** Provided entries follows **

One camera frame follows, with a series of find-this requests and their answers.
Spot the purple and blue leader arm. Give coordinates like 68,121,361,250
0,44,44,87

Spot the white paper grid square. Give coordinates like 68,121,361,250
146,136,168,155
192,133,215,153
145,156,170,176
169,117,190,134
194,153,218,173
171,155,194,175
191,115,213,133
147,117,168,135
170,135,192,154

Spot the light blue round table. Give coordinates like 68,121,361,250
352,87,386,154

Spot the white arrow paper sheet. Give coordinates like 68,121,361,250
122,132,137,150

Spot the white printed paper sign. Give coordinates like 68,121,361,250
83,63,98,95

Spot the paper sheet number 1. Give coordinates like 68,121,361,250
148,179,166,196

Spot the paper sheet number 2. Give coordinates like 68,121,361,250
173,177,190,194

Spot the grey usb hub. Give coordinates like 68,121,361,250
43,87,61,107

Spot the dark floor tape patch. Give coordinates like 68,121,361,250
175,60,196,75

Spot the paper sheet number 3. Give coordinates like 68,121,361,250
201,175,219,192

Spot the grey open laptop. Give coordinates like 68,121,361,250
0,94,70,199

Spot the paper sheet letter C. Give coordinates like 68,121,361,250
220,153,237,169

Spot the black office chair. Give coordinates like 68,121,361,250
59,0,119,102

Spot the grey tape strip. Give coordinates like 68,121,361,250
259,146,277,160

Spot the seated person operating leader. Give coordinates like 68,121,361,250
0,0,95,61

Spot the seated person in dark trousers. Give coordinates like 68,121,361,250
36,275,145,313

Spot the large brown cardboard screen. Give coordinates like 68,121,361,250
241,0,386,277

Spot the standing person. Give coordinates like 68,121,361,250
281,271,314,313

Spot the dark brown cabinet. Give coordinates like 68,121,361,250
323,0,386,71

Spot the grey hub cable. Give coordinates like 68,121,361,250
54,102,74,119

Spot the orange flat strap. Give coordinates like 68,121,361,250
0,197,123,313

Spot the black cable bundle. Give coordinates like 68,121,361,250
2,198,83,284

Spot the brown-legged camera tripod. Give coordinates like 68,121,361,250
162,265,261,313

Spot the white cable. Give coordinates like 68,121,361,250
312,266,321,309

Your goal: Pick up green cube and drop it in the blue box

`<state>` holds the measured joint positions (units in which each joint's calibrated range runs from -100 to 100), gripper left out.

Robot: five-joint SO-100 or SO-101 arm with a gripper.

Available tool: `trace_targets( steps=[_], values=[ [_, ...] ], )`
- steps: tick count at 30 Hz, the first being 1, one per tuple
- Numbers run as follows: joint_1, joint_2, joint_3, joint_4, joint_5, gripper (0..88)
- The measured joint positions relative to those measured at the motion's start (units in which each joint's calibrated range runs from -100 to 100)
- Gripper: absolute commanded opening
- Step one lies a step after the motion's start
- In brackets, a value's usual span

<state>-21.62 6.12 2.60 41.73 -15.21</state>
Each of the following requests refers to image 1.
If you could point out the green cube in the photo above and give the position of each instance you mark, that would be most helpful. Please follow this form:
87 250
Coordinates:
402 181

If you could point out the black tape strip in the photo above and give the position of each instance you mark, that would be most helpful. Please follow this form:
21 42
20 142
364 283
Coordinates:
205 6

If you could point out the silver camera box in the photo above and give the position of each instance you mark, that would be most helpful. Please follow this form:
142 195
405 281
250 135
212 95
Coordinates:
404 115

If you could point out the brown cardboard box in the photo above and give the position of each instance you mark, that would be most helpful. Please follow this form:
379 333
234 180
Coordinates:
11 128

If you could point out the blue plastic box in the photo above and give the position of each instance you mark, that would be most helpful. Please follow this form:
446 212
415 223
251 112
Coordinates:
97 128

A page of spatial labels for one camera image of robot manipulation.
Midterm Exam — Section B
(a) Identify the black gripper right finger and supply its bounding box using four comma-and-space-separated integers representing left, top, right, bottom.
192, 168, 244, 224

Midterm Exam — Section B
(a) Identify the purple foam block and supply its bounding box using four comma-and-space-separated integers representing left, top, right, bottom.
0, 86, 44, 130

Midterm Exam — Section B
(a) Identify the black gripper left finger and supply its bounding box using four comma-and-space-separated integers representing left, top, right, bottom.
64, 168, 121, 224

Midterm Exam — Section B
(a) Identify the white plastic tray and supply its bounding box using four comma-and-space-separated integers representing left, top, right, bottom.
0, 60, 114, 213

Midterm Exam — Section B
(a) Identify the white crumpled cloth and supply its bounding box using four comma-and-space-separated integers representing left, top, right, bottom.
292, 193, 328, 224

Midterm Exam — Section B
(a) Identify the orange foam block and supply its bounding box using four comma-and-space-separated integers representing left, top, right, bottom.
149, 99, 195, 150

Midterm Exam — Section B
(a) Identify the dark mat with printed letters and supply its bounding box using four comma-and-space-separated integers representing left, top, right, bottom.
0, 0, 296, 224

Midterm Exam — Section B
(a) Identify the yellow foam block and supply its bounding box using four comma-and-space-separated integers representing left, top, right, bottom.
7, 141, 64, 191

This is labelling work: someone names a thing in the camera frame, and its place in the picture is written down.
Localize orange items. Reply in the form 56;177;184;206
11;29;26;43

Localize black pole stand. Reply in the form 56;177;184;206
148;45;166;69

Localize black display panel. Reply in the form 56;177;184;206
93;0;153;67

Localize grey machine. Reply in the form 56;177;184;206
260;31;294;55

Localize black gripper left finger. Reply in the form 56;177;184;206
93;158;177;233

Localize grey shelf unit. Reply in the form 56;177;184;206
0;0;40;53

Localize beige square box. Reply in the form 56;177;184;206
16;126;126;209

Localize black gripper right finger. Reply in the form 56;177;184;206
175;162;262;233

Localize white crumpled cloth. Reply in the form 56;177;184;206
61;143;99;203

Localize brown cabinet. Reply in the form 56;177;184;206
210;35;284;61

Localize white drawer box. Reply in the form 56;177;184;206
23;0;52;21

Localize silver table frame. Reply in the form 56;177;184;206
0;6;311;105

** End of Provided entries **

* **Problem to work on**
Every line containing the string "runs" is required; copy each such line from the data.

* **Written answer**
`<state>` holds the measured joint positions (units in which each joint's calibrated range runs from -100 to 100), gripper left out.
- The measured joint positions relative to those measured at the motion's start (units in which each joint's calibrated range runs from -100 to 100)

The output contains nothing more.